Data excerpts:
◆ ◆ ◆ ◆ ◆ ◆ ◆
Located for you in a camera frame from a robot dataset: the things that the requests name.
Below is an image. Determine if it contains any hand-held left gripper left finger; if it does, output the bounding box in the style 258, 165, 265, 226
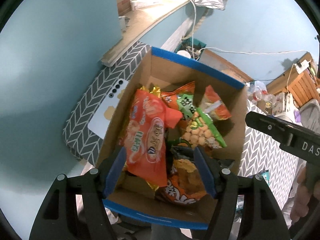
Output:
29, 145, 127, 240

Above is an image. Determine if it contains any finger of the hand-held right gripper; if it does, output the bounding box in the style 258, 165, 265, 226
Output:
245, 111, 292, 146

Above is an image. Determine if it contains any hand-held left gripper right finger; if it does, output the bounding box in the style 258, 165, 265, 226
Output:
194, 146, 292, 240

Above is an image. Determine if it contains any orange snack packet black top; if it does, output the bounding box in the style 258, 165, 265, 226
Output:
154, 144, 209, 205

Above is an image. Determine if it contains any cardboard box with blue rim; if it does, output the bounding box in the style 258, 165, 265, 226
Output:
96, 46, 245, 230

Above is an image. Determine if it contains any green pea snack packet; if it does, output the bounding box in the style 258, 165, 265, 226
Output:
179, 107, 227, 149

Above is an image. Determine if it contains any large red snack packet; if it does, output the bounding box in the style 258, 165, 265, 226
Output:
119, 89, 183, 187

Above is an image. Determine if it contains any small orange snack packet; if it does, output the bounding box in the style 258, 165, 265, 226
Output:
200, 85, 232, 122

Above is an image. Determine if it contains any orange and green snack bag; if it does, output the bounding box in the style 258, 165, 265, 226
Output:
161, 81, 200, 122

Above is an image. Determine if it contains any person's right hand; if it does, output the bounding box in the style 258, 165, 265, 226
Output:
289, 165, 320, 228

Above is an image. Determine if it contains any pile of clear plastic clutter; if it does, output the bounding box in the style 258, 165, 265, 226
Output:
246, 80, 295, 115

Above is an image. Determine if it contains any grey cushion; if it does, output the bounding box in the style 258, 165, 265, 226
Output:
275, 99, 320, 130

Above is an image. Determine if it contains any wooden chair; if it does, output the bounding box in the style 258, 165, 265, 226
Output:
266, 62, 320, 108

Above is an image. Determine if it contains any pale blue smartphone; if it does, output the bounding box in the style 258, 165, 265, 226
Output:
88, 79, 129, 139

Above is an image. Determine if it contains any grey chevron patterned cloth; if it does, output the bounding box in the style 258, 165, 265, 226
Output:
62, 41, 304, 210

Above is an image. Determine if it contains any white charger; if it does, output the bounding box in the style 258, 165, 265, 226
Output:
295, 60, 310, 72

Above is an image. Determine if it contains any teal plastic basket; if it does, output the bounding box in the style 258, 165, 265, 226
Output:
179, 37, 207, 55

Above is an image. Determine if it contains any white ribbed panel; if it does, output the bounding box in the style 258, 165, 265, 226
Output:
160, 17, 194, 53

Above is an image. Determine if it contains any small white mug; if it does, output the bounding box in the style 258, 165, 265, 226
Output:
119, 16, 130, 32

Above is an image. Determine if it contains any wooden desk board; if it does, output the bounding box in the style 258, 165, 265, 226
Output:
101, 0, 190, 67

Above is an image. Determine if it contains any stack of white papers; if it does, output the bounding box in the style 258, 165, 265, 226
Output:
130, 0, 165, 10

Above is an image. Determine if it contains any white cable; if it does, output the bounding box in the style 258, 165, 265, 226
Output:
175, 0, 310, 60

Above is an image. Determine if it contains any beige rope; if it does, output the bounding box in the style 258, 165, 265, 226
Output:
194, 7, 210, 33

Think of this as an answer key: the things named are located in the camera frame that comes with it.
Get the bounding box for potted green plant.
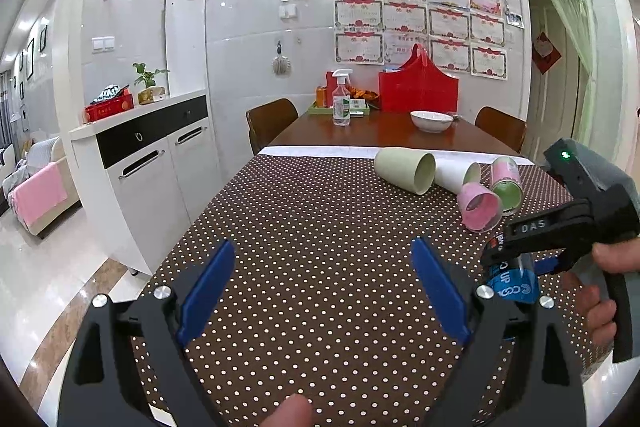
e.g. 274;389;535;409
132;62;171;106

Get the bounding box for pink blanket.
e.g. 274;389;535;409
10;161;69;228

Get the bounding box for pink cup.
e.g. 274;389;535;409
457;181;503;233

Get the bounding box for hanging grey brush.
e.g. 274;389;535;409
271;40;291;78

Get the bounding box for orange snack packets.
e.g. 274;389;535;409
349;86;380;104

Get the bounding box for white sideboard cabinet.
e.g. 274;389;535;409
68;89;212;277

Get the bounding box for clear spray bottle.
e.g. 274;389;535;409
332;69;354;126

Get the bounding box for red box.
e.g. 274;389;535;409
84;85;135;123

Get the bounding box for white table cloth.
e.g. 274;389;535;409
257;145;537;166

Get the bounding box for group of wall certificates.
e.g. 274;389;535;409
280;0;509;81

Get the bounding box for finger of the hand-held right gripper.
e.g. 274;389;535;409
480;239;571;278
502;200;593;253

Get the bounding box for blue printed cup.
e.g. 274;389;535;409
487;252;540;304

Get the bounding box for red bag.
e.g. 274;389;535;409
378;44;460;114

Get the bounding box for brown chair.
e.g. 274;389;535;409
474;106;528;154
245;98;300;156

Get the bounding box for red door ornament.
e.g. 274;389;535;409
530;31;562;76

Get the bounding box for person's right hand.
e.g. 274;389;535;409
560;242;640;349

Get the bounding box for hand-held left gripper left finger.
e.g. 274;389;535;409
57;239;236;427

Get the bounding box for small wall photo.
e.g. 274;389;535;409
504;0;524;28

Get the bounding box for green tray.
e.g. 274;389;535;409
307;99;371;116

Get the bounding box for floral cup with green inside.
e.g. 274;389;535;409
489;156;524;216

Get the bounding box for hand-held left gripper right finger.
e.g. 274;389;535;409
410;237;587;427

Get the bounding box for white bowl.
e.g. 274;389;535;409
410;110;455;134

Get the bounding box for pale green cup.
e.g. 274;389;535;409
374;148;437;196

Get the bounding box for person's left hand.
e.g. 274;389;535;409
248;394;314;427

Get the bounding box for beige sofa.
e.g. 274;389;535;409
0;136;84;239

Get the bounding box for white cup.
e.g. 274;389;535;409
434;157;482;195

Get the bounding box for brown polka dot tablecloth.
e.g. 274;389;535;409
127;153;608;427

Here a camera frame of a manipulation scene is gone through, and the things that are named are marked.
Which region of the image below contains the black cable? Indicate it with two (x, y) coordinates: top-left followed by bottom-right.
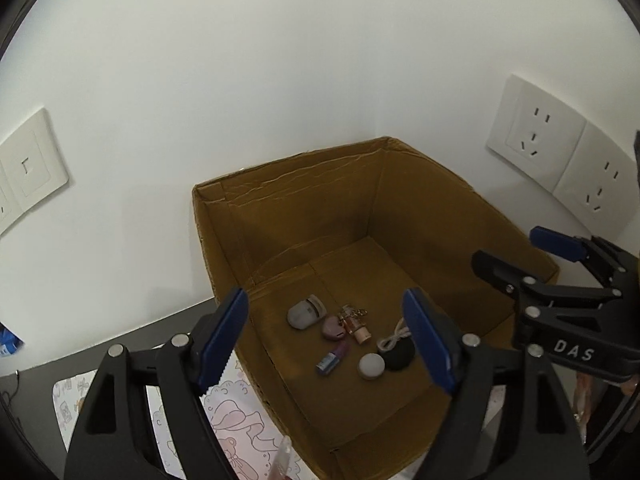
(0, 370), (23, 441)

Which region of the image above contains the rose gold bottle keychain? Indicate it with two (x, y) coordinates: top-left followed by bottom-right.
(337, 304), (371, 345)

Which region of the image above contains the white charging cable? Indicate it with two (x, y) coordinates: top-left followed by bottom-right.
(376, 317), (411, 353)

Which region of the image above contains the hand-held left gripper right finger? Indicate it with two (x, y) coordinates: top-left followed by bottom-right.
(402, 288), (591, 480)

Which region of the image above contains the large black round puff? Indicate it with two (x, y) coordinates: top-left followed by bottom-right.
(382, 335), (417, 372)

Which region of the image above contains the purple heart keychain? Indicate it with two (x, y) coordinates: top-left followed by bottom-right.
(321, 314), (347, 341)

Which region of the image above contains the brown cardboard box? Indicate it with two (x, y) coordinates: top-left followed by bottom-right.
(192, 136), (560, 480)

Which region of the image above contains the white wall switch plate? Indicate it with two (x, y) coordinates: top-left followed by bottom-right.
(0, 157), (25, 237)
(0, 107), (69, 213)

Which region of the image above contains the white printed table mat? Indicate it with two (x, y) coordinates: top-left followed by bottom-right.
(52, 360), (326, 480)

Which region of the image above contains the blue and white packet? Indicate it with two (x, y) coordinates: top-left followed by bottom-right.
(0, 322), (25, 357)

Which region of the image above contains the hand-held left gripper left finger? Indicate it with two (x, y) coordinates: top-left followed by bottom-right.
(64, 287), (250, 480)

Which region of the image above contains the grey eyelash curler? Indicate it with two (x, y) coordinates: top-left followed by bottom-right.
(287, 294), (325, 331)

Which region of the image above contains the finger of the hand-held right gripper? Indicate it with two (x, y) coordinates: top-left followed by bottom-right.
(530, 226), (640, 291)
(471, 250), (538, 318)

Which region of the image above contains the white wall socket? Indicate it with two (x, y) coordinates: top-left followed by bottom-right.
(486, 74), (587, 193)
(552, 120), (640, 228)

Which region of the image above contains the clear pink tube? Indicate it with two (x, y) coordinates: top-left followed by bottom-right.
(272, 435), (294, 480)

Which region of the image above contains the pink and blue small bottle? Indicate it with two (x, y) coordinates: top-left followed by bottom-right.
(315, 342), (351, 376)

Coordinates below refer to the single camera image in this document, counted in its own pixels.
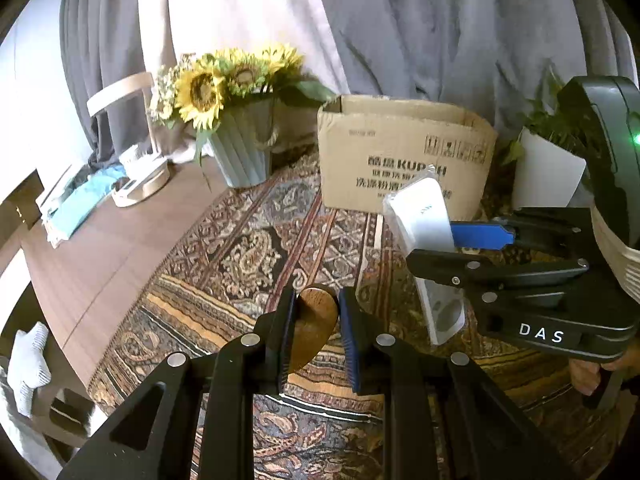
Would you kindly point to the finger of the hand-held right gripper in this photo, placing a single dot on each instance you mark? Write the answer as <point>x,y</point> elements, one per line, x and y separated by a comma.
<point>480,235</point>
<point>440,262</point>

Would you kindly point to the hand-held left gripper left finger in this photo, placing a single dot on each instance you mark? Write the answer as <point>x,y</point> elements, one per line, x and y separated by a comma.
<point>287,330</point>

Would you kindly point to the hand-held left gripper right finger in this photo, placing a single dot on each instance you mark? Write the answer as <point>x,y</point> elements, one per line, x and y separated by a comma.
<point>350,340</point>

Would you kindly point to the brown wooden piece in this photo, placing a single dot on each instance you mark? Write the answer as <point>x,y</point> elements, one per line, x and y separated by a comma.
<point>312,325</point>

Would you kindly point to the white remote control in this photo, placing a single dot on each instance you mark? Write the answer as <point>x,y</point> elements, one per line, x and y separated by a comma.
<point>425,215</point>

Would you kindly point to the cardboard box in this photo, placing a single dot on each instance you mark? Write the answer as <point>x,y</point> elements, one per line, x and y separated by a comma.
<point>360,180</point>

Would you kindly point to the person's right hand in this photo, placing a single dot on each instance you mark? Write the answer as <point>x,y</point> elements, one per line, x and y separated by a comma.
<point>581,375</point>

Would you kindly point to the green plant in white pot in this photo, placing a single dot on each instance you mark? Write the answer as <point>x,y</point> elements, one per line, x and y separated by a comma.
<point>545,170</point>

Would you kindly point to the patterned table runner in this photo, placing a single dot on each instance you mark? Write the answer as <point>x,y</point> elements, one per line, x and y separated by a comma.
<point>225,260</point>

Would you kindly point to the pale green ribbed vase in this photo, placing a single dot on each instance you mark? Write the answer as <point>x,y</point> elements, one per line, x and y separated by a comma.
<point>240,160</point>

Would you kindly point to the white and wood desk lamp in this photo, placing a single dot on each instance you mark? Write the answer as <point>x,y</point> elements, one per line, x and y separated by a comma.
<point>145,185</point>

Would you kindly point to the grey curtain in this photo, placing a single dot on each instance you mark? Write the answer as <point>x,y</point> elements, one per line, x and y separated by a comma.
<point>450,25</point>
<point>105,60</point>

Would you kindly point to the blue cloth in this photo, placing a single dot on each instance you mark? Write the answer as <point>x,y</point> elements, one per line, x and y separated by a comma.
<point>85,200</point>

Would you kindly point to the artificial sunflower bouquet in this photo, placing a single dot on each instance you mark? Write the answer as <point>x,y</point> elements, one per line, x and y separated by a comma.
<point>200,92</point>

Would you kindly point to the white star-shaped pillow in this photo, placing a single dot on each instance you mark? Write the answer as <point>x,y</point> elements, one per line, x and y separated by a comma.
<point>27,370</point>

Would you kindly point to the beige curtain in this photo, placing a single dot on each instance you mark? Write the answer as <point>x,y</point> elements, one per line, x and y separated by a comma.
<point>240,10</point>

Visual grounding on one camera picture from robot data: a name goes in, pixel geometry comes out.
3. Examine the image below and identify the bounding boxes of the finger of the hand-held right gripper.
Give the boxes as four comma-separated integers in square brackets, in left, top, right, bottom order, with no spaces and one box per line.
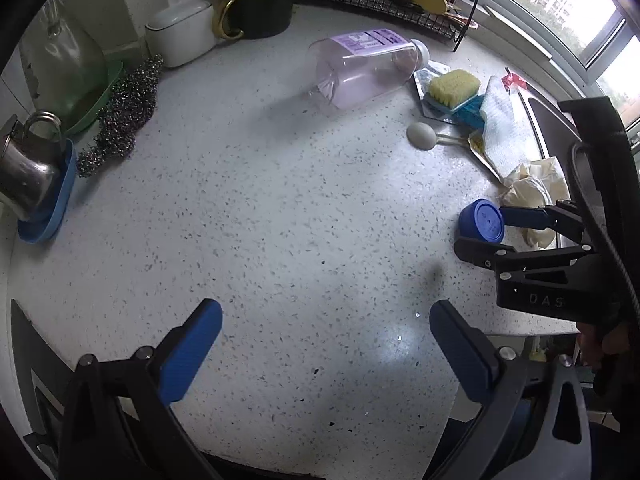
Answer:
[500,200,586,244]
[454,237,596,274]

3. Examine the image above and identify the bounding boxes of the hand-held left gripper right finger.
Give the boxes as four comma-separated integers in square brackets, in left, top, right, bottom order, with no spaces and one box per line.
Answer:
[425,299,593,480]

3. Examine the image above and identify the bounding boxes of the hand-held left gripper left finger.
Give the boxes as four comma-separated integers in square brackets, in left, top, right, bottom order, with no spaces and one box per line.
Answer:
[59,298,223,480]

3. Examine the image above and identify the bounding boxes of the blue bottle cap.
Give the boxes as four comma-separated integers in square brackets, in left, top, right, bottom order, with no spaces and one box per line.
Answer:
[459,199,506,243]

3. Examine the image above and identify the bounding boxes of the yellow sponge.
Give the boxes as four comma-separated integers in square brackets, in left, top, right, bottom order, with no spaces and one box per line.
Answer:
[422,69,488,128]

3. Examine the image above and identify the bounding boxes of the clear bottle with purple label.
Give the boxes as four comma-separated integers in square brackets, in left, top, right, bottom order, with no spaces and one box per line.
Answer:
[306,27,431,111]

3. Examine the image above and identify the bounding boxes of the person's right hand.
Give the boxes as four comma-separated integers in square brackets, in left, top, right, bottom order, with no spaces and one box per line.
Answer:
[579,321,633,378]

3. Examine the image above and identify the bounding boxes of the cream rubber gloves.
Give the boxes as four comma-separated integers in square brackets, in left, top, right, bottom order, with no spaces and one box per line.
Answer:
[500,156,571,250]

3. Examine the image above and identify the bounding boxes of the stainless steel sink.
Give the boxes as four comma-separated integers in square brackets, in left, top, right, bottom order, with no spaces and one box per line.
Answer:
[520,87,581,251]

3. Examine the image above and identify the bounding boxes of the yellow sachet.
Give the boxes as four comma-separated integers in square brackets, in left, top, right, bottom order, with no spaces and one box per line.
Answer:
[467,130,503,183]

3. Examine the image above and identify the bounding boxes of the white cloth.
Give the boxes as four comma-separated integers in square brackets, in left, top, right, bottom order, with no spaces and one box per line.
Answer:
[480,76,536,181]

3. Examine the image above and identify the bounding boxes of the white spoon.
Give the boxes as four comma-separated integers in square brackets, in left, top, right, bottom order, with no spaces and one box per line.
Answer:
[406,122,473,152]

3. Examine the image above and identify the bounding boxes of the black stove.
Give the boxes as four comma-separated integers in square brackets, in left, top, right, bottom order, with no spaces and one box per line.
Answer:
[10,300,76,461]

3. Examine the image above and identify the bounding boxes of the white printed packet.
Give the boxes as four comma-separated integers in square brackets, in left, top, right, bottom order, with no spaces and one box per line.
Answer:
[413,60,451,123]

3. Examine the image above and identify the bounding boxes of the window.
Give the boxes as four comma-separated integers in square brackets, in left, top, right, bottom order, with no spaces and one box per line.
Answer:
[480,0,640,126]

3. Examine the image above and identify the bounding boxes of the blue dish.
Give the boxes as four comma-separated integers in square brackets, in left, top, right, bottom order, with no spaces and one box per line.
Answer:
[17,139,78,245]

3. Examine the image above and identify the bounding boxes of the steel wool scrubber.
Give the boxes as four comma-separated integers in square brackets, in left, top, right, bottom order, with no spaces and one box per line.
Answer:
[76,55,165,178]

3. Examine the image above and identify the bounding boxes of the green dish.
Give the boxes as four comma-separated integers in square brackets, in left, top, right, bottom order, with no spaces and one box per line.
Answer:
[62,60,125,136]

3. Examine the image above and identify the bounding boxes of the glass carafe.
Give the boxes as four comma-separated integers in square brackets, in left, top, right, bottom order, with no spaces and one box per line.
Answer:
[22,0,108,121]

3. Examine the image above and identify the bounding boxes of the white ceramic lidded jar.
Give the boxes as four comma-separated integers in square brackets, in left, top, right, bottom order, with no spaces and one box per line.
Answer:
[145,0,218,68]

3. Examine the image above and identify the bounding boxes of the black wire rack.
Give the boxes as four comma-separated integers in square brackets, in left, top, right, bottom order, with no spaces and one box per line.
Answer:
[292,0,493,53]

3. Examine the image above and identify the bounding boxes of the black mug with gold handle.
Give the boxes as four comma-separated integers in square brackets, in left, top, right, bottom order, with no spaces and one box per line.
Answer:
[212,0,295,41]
◆ ◆ ◆ ◆ ◆ ◆ ◆
#### Your task
Report each line of the entries where the word "frame" occurs.

#### Exercise output
Located for you in a camera frame from a robot dataset: the things that the requests name.
Think of this as an answer key: the things named are located in the camera frame that comes with it.
Here a camera frame of a manipulation scene is gone through, and the things that are named are marked.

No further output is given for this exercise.